Filtering, search & throttling
Two more job-ready touches. Filtering/search lets clients narrow results with query parameters (?search=django). Throttling limits how many requests a caller can make, protecting the API from abuse:
# views.py — add search to the viewset
from rest_framework import filters
class PostViewSet(viewsets.ModelViewSet):
queryset = Post.objects.all()
serializer_class = PostSerializer
filter_backends = [filters.SearchFilter]
search_fields = ["title", "body"] # GET /posts/?search=django
# settings.py — throttle anonymous callers
REST_FRAMEWORK = {
"DEFAULT_THROTTLE_CLASSES": ["rest_framework.throttling.AnonRateThrottle"],
"DEFAULT_THROTTLE_RATES": {"anon": "100/day"},
}Note: Output: GET /posts/?search=django returns only posts whose title or body contains "django". And an anonymous client that exceeds 100 requests in a day gets 429 Too Many Requests until the next day.
Tip: The DRF job-ready checklist: router for URLs, JWT for auth, a permission class on every viewset, pagination on every list, plus search and throttling. This combination is exactly what most Django backend roles hire for.

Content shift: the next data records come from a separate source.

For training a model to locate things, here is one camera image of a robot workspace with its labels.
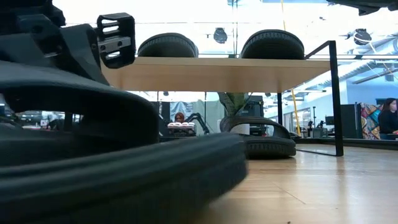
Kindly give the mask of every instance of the table top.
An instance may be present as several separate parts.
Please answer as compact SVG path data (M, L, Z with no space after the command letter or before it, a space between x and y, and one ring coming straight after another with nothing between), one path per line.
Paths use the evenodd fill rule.
M326 60L138 57L105 78L127 91L227 91L280 93L330 70Z

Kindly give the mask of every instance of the spotlight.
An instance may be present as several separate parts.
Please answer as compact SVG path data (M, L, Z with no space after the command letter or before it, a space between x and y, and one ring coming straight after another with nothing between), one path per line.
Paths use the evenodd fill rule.
M214 31L213 38L217 43L225 44L226 40L228 39L228 36L226 35L224 28L216 28L216 30Z
M348 33L346 40L350 37L354 37L354 43L356 45L366 45L372 41L372 37L368 32L366 32L366 29L356 29L354 32Z

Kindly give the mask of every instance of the desk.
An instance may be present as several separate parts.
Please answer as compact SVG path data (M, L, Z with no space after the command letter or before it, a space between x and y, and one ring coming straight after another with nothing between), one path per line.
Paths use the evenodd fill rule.
M282 93L330 70L322 60L138 57L105 78L128 91L225 91Z
M344 157L297 152L291 159L249 161L246 180L190 224L397 223L397 160L397 151L345 147Z

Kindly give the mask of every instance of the colorful artwork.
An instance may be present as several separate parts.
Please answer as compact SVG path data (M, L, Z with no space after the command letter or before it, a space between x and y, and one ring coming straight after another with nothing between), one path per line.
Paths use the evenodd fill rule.
M362 135L364 139L380 139L378 116L382 105L361 103Z

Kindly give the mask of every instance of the wooden floor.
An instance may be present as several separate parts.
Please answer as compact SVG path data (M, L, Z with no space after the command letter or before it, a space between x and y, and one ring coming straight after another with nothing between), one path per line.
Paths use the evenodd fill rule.
M246 180L199 216L192 223L398 223L398 151L345 147L339 158L250 161Z

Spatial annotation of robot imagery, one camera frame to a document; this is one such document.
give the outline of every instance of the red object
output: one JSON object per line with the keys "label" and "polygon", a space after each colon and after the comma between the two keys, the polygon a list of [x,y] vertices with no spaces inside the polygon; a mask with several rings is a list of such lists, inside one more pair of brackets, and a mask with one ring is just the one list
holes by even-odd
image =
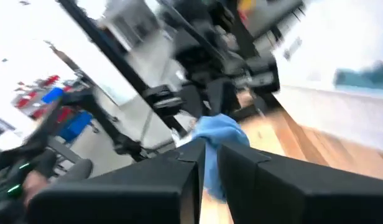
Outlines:
{"label": "red object", "polygon": [[247,27],[248,26],[247,14],[245,12],[239,11],[239,16],[240,16],[241,22],[244,24],[245,27]]}
{"label": "red object", "polygon": [[71,88],[72,88],[71,86],[66,86],[65,88],[63,88],[63,91],[67,92],[67,91],[71,90]]}
{"label": "red object", "polygon": [[67,120],[67,118],[70,115],[72,115],[73,113],[74,113],[73,109],[71,109],[70,107],[64,106],[62,108],[62,113],[57,118],[57,122],[61,123],[61,122],[65,121],[65,120]]}
{"label": "red object", "polygon": [[26,96],[24,96],[23,98],[21,98],[17,102],[16,107],[17,108],[22,108],[23,106],[28,104],[30,102],[30,100],[32,100],[36,96],[37,96],[37,91],[31,91],[29,94],[27,94]]}
{"label": "red object", "polygon": [[45,86],[50,86],[52,84],[54,84],[57,80],[59,80],[59,76],[58,75],[52,75],[51,77],[49,77],[45,82],[44,84],[42,85],[43,87]]}
{"label": "red object", "polygon": [[38,110],[34,111],[34,113],[32,114],[31,117],[34,119],[39,119],[42,115],[45,114],[46,111],[47,111],[46,108],[38,109]]}

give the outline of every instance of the wooden surface
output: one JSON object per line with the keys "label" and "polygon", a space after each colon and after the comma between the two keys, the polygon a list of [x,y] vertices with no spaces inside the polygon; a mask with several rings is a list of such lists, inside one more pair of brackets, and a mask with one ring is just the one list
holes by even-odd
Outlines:
{"label": "wooden surface", "polygon": [[[251,147],[383,179],[383,152],[302,128],[283,109],[241,123]],[[233,223],[228,206],[203,194],[200,223]]]}

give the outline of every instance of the blue object
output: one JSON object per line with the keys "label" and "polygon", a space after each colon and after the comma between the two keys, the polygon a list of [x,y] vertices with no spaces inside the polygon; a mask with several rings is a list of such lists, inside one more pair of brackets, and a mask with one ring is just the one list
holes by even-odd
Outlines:
{"label": "blue object", "polygon": [[59,136],[66,142],[73,142],[82,133],[85,127],[89,125],[92,118],[92,115],[86,111],[78,113],[73,119],[67,121],[60,131]]}
{"label": "blue object", "polygon": [[372,67],[361,71],[338,69],[335,85],[383,90],[383,62],[376,62]]}
{"label": "blue object", "polygon": [[217,152],[222,141],[233,141],[249,146],[247,135],[240,125],[229,116],[204,116],[198,121],[193,138],[205,138],[205,173],[204,187],[208,193],[221,201],[226,201],[219,179]]}
{"label": "blue object", "polygon": [[47,93],[41,100],[49,104],[55,100],[57,100],[60,96],[62,96],[64,91],[61,88],[53,88],[49,93]]}

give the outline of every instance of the blue towel
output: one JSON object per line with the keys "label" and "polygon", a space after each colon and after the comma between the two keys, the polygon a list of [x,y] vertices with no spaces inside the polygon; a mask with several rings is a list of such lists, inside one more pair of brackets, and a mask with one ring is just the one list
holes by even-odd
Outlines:
{"label": "blue towel", "polygon": [[338,69],[335,76],[335,85],[383,90],[383,62],[376,62],[371,67],[360,71]]}
{"label": "blue towel", "polygon": [[220,142],[224,140],[234,141],[249,146],[248,137],[235,120],[226,115],[219,114],[212,117],[201,117],[197,122],[193,138],[207,139],[205,146],[204,187],[211,196],[225,202],[226,197],[219,179],[218,162],[216,160]]}

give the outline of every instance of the black metal frame
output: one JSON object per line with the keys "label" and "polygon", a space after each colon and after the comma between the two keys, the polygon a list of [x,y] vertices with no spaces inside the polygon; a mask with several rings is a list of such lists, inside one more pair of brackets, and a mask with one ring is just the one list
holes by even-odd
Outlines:
{"label": "black metal frame", "polygon": [[238,1],[229,0],[226,3],[226,6],[234,15],[234,25],[231,32],[236,37],[236,41],[239,46],[238,54],[245,59],[259,56],[259,53],[254,45],[254,41],[256,39],[247,30],[242,23],[241,18],[238,16]]}
{"label": "black metal frame", "polygon": [[287,16],[289,16],[291,13],[293,13],[296,10],[299,10],[299,11],[302,12],[302,10],[300,8],[303,7],[303,6],[304,6],[303,1],[297,2],[293,7],[288,8],[288,10],[286,10],[283,14],[281,14],[279,17],[274,19],[270,24],[268,24],[266,27],[261,29],[259,32],[251,34],[252,38],[254,40],[257,40],[258,38],[262,37],[263,35],[265,35],[269,31],[272,31],[273,35],[275,37],[277,36],[276,38],[281,38],[282,34],[279,31],[279,28],[277,27],[277,24],[279,22],[283,21]]}
{"label": "black metal frame", "polygon": [[[144,92],[149,89],[149,86],[140,78],[140,76],[132,69],[132,67],[123,59],[119,51],[112,45],[108,37],[100,31],[93,22],[85,16],[85,13],[72,0],[57,0],[67,13],[77,22],[80,27],[89,35],[91,40],[99,47],[102,53],[113,63],[119,70],[121,75],[134,87],[136,92],[143,96]],[[154,112],[153,102],[146,101]],[[175,128],[179,135],[187,134],[183,126],[174,118],[160,119],[169,127]]]}

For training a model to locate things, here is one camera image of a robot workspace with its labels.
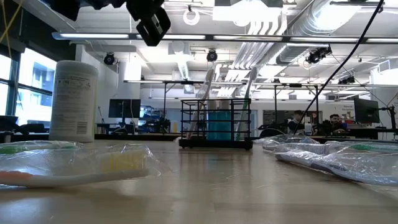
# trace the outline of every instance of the blue container
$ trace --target blue container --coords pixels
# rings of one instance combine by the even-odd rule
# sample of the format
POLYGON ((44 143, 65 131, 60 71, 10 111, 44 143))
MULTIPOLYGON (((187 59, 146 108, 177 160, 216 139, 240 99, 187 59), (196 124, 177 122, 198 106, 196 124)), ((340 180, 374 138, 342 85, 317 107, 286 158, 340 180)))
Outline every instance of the blue container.
MULTIPOLYGON (((209 121, 207 124, 208 131, 216 131, 217 130, 217 122, 211 122, 211 120, 217 120, 217 112, 209 111, 208 118, 209 121)), ((207 140, 217 140, 218 133, 207 133, 207 140)))
POLYGON ((208 133, 207 140, 231 140, 231 112, 230 111, 210 111, 208 113, 209 131, 225 131, 225 133, 208 133))

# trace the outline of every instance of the black metal rack
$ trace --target black metal rack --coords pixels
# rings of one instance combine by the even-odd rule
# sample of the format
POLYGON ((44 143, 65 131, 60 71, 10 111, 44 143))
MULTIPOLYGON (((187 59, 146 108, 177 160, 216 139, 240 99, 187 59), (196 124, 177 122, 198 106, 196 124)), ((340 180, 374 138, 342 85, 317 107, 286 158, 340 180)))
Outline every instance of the black metal rack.
POLYGON ((224 147, 224 148, 243 148, 246 150, 250 150, 253 146, 252 141, 249 140, 250 137, 250 104, 251 99, 210 99, 210 100, 181 100, 181 140, 179 140, 179 144, 181 147, 224 147), (230 109, 219 109, 213 110, 208 109, 209 101, 228 101, 230 109), (209 119, 209 112, 219 112, 219 111, 227 111, 229 113, 229 119, 209 119), (247 119, 235 119, 234 116, 236 114, 247 114, 247 119), (184 119, 184 114, 189 115, 189 119, 184 119), (192 122, 196 122, 197 125, 195 129, 190 131, 183 130, 183 124, 192 122), (229 123, 229 130, 208 130, 209 123, 229 123), (247 130, 245 131, 235 131, 238 127, 238 123, 247 124, 247 130), (192 133, 191 139, 183 139, 184 136, 187 136, 189 133, 192 133), (230 138, 224 140, 209 140, 209 133, 229 133, 230 138), (245 140, 243 141, 235 141, 236 135, 243 134, 245 140))

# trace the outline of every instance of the product label
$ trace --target product label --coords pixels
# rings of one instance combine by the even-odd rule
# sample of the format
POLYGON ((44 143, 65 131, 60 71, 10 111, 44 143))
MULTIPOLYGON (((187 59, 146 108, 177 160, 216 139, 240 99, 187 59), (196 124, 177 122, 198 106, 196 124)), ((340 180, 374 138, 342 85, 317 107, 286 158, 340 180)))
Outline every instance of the product label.
POLYGON ((50 131, 56 135, 92 135, 96 77, 58 72, 55 76, 50 131))

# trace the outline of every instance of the workbench
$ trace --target workbench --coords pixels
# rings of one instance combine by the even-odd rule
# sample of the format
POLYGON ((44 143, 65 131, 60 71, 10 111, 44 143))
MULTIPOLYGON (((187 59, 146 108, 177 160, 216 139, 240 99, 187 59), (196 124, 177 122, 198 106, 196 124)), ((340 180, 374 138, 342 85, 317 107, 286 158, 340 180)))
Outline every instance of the workbench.
POLYGON ((66 187, 0 186, 0 223, 397 223, 398 200, 363 185, 252 151, 148 145, 173 172, 66 187))

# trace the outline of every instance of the plastic wrapper
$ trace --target plastic wrapper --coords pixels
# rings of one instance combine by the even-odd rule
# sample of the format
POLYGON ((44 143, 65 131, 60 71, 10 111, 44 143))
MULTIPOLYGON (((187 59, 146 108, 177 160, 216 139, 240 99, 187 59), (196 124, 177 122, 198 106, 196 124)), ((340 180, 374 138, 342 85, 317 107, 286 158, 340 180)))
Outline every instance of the plastic wrapper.
POLYGON ((68 141, 24 141, 0 144, 0 154, 14 154, 36 149, 78 149, 82 143, 68 141))
POLYGON ((159 176, 167 171, 169 168, 142 144, 36 149, 0 155, 0 184, 26 187, 63 187, 159 176))
POLYGON ((275 156, 364 184, 398 186, 396 150, 396 144, 378 142, 329 142, 324 151, 319 145, 283 144, 275 156))
POLYGON ((324 144, 307 144, 307 143, 285 143, 276 146, 275 153, 289 151, 307 151, 318 155, 329 154, 328 148, 324 144))
POLYGON ((259 140, 262 141, 262 148, 267 151, 275 151, 277 149, 277 146, 285 143, 319 144, 319 142, 313 140, 312 138, 293 134, 280 134, 277 136, 266 137, 259 140))

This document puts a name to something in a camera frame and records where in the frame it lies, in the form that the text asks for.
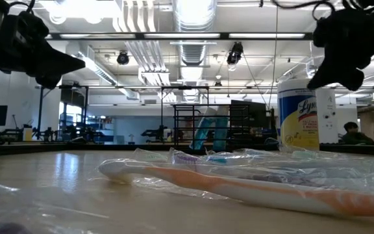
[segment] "table surface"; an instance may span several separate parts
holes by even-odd
[[[118,185],[98,171],[129,151],[47,152],[0,157],[0,184],[28,192],[0,217],[33,233],[374,233],[374,218],[333,218]],[[55,192],[61,188],[65,193]],[[6,201],[9,196],[0,195]],[[30,203],[27,209],[21,202]]]

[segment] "lysol wipes container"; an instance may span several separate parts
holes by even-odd
[[[286,146],[319,150],[316,91],[306,88],[309,79],[278,84],[280,141]]]

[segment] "toothbrush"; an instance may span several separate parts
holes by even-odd
[[[145,174],[188,189],[198,189],[264,207],[321,215],[374,216],[374,196],[343,190],[217,177],[189,170],[108,161],[99,171],[109,178]]]

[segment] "person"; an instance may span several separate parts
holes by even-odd
[[[348,122],[344,125],[344,129],[347,133],[342,137],[345,144],[367,144],[373,145],[374,141],[367,137],[364,133],[358,132],[357,123]]]

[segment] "spotlight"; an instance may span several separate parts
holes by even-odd
[[[227,57],[227,64],[234,65],[242,58],[243,46],[241,42],[235,42],[229,56]]]
[[[118,62],[118,64],[120,65],[127,65],[129,63],[128,52],[119,52],[118,59],[116,59],[116,62]]]

Q. You want anyone to be able to read your API’s posts, but only logged-in users to create or edit them. Which permission class fits?
✍️ Practice
- Register your viewset with a
DefaultRouterand add JWT login/refresh endpoints with SimpleJWT. - Add
IsAuthenticatedOrReadOnlypermissions, turn on pagination, and addsearch_fieldsto your viewset.
🏠 Homework
- Build a secured API for one model: router URLs, JWT auth, a permission class, pagination, and search. Test it by logging in for a token and calling a protected endpoint.